Take the data below and copy exactly the lines starting at the one with "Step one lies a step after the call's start" and finishing at the one with "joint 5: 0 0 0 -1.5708", both included.

+++

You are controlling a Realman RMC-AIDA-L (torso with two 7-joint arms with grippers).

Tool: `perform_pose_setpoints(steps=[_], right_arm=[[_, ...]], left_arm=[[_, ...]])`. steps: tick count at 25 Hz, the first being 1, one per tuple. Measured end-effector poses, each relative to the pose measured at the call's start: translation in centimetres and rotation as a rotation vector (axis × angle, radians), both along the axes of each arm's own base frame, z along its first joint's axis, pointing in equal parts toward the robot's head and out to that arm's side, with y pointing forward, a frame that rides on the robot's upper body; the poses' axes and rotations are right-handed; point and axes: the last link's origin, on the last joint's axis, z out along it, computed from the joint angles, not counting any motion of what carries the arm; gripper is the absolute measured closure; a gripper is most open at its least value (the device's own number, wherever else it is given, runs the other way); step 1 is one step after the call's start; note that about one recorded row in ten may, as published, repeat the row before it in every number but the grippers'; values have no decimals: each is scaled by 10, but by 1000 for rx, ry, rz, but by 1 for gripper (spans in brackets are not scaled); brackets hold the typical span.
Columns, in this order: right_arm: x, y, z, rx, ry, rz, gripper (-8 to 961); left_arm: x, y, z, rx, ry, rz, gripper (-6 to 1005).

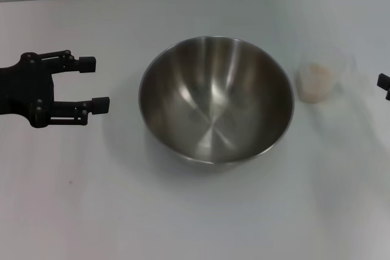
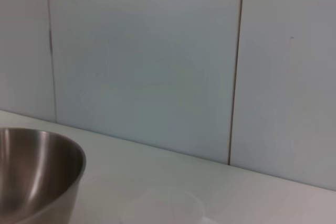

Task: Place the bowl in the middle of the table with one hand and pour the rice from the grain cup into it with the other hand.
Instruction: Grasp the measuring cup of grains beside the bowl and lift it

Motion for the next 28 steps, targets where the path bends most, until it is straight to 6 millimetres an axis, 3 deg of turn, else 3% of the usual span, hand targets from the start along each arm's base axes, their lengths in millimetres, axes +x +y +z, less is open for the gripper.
perform_pose_setpoints(steps=[10,28], right_arm=[[-2,25,-19,3,-37,-15,179],[1,39,-24,9,-65,-58,180]], left_arm=[[0,0,0,3,-1,2,157],[0,2,2,9,5,-1,157]])
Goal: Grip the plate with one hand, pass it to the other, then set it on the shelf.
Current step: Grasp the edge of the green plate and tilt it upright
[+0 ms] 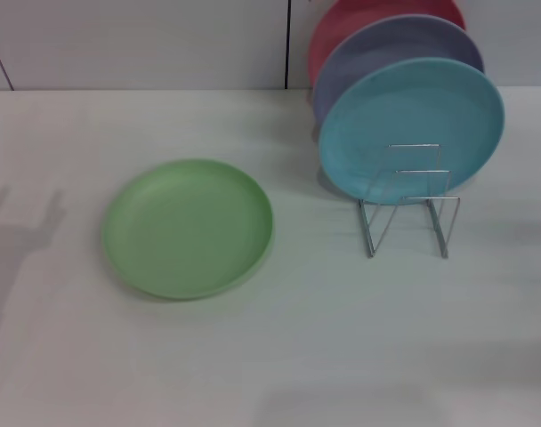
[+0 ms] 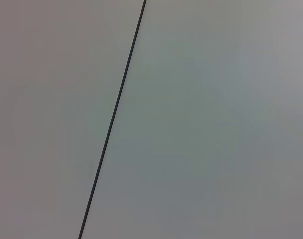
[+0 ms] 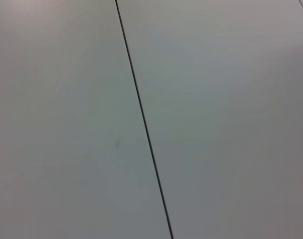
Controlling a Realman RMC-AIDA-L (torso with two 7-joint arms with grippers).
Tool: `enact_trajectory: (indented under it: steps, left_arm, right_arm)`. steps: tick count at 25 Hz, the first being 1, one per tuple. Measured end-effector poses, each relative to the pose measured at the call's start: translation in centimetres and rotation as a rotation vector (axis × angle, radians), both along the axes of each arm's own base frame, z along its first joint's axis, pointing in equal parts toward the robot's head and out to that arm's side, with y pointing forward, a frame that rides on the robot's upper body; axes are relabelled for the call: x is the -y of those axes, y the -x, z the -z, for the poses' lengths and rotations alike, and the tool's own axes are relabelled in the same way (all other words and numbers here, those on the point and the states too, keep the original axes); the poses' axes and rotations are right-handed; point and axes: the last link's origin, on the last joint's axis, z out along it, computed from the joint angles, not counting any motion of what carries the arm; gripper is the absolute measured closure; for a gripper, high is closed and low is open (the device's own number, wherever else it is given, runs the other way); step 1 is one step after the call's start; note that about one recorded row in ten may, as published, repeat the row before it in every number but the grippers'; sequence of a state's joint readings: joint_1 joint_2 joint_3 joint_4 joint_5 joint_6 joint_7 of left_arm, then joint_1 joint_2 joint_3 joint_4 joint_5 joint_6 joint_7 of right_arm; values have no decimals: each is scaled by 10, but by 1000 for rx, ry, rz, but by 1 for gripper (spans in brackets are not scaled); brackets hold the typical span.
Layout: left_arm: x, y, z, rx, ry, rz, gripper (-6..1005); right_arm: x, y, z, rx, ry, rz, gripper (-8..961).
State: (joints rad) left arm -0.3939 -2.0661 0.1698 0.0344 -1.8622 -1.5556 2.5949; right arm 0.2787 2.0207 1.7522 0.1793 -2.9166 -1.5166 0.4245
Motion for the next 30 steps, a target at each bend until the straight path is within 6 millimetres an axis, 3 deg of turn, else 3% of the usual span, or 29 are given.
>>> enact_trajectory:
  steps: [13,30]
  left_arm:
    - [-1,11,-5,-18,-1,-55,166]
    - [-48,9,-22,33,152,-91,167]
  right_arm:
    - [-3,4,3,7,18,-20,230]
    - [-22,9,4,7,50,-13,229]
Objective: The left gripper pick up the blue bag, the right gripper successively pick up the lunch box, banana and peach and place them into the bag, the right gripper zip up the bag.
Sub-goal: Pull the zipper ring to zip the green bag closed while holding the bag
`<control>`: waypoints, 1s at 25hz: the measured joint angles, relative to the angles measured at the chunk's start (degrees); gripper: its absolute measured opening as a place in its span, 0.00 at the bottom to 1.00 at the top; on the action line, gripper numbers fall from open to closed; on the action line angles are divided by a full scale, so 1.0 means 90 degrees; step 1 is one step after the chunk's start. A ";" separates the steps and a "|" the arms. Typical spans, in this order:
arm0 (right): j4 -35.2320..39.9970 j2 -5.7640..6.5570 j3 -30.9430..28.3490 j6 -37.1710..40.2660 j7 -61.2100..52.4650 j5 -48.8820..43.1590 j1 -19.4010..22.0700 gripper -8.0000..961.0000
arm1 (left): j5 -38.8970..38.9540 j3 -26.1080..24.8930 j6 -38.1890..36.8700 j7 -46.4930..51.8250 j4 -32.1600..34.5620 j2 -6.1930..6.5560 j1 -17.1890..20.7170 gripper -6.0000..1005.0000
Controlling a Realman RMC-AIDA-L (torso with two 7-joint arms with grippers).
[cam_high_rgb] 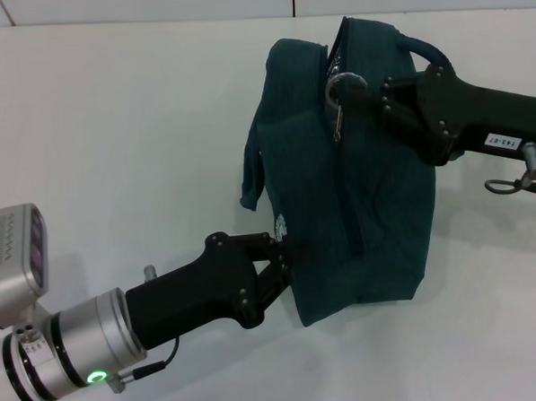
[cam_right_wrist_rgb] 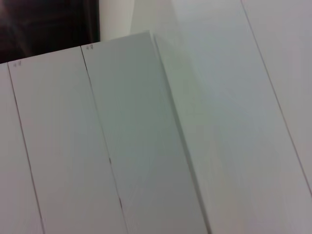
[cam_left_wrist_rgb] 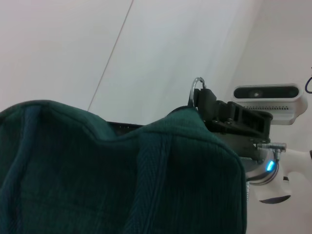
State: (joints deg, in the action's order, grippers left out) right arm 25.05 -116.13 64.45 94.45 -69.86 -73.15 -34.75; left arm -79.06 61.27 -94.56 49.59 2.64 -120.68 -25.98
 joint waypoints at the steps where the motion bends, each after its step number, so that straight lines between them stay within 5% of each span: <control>1: -0.0010 -0.0003 0.0000 0.0003 0.0000 0.0053 0.0010 0.05 | -0.0008 0.0039 0.0000 -0.0016 0.0000 0.0001 -0.0011 0.09; 13: -0.0311 0.0013 0.0067 -0.0146 -0.0007 0.0639 0.0032 0.05 | 0.0053 0.0223 0.0037 -0.0020 -0.0004 0.0007 -0.0044 0.12; 23: -0.0316 0.0023 0.0415 -0.0183 0.0055 0.0602 0.0105 0.05 | 0.0528 0.0213 -0.0698 -0.0004 0.0000 0.0001 -0.0093 0.14; 25: -0.0315 0.0023 0.0416 -0.0172 0.0056 0.0600 0.0110 0.05 | 0.0531 0.0213 -0.0710 0.0014 0.0000 0.0001 -0.0140 0.28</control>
State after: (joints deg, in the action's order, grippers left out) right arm 22.21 -115.92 68.20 92.90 -69.36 -67.75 -33.76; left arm -74.28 63.19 -100.95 49.71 2.64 -120.68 -27.24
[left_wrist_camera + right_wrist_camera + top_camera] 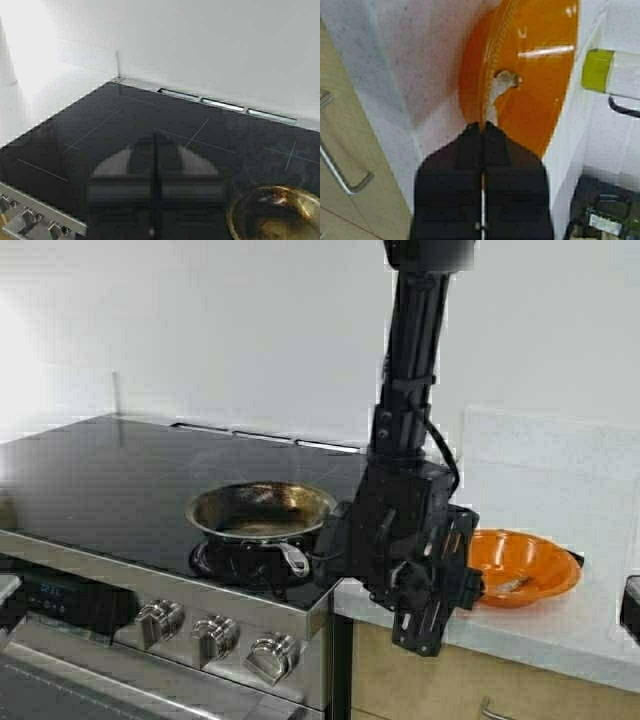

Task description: Add oil to the pan and cook the shrimp and serve it

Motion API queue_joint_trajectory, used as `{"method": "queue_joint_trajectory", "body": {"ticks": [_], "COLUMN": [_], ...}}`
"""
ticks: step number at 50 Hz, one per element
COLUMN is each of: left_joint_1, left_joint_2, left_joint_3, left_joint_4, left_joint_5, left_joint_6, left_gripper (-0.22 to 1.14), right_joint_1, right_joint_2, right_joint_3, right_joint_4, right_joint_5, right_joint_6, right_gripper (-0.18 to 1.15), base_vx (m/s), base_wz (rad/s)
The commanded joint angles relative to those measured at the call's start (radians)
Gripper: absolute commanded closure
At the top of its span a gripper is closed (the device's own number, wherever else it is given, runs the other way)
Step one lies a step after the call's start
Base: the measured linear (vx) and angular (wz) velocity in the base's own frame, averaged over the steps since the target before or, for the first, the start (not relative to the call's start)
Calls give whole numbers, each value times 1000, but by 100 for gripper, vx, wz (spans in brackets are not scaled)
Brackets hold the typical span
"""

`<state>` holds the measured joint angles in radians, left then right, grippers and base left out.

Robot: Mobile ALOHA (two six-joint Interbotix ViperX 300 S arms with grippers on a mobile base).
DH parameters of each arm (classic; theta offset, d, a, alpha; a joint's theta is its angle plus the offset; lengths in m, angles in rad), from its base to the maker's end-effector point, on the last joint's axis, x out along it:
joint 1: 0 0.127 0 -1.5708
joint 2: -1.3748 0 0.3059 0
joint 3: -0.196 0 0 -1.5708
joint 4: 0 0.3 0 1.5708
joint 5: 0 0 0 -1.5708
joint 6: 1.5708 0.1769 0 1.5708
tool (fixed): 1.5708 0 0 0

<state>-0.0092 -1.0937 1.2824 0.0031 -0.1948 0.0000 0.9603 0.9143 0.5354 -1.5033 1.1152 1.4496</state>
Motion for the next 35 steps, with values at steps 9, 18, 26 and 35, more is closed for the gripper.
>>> {"method": "queue_joint_trajectory", "body": {"ticks": [9, 18, 26, 35], "left_joint_1": [0, 0, 0, 0], "left_joint_2": [6, 6, 6, 6], "left_joint_3": [-12, -14, -14, -14], "left_joint_4": [2, 2, 2, 2], "left_joint_5": [-6, -5, -5, -5], "left_joint_6": [0, 0, 0, 0], "left_gripper": [89, 89, 89, 89], "right_joint_1": [8, 31, 51, 52], "right_joint_2": [-94, -219, -373, -529], "right_joint_3": [12, 5, -25, -78], "right_joint_4": [2, 6, 6, 8], "right_joint_5": [83, 66, 29, -100], "right_joint_6": [-21, -28, -32, -78], "right_gripper": [92, 92, 92, 92], "base_vx": [0, 0, 0, 0], "base_wz": [0, 0, 0, 0]}}
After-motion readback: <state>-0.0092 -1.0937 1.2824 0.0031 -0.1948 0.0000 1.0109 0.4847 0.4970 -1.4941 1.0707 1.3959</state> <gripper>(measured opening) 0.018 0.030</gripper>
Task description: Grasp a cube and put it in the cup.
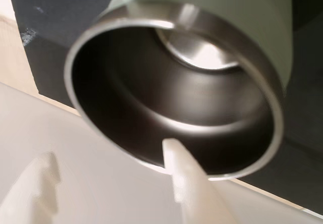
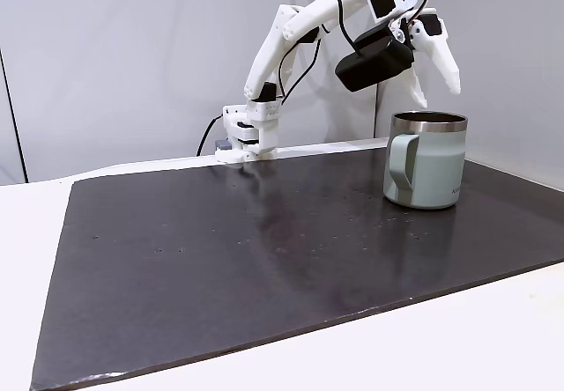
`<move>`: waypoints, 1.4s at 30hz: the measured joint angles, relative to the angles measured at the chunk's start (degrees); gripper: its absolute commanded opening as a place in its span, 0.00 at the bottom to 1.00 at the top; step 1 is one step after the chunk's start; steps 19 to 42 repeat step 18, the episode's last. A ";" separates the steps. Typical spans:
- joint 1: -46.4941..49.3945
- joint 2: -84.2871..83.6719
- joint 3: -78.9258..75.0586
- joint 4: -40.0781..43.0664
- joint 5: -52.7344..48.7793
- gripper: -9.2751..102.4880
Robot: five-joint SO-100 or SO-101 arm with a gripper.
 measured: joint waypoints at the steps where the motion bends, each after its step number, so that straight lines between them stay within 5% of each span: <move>1: 0.00 0.00 0.18 0.00 0.00 0.29; 42: -0.26 0.00 0.35 0.00 0.00 0.27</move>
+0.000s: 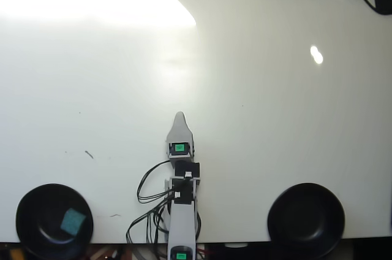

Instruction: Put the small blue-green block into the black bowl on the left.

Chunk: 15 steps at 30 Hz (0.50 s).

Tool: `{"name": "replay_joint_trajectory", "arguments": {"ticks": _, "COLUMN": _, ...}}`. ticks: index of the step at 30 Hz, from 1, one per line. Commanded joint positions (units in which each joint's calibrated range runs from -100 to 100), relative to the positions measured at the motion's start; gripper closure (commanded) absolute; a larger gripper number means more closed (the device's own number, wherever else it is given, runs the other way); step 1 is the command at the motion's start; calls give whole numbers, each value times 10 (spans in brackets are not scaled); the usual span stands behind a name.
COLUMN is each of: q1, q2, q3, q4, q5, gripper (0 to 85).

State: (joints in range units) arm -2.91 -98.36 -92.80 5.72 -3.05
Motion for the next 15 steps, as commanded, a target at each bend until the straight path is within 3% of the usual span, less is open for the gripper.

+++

■ **EXERCISE SOLUTION**
Step one lies a step after the call's start
Base: the measured linear (vx) and angular (wz) velocity in the base's own frame, averaged over the steps since the target before or, for the first, the start (not relative to the call's start)
Calls give whole numbers, each value times 1000, but by 100 for gripper, vx, wz (spans in brackets are not scaled)
Brackets hold the typical span
"""

`<state>` holds the measured joint angles in radians, left then right, grippers and base left out.

Robot: Mobile ALOHA (two six-joint Interbotix ViperX 300 S arms with grippers on a mobile base).
DH parameters of each arm (classic; theta offset, d, a, alpha; a joint's theta is its angle plus the offset; lengths in m, angles in rad), from its base to the maker's end-effector point, on the last joint's axis, x out along it:
joint 1: 0 0.127 0 -1.5708
joint 2: -1.3748 0 0.3059 0
joint 3: -0.196 0 0 -1.5708
joint 4: 0 0.3 0 1.5708
joint 5: 0 0 0 -1.5708

No part of the answer remains open.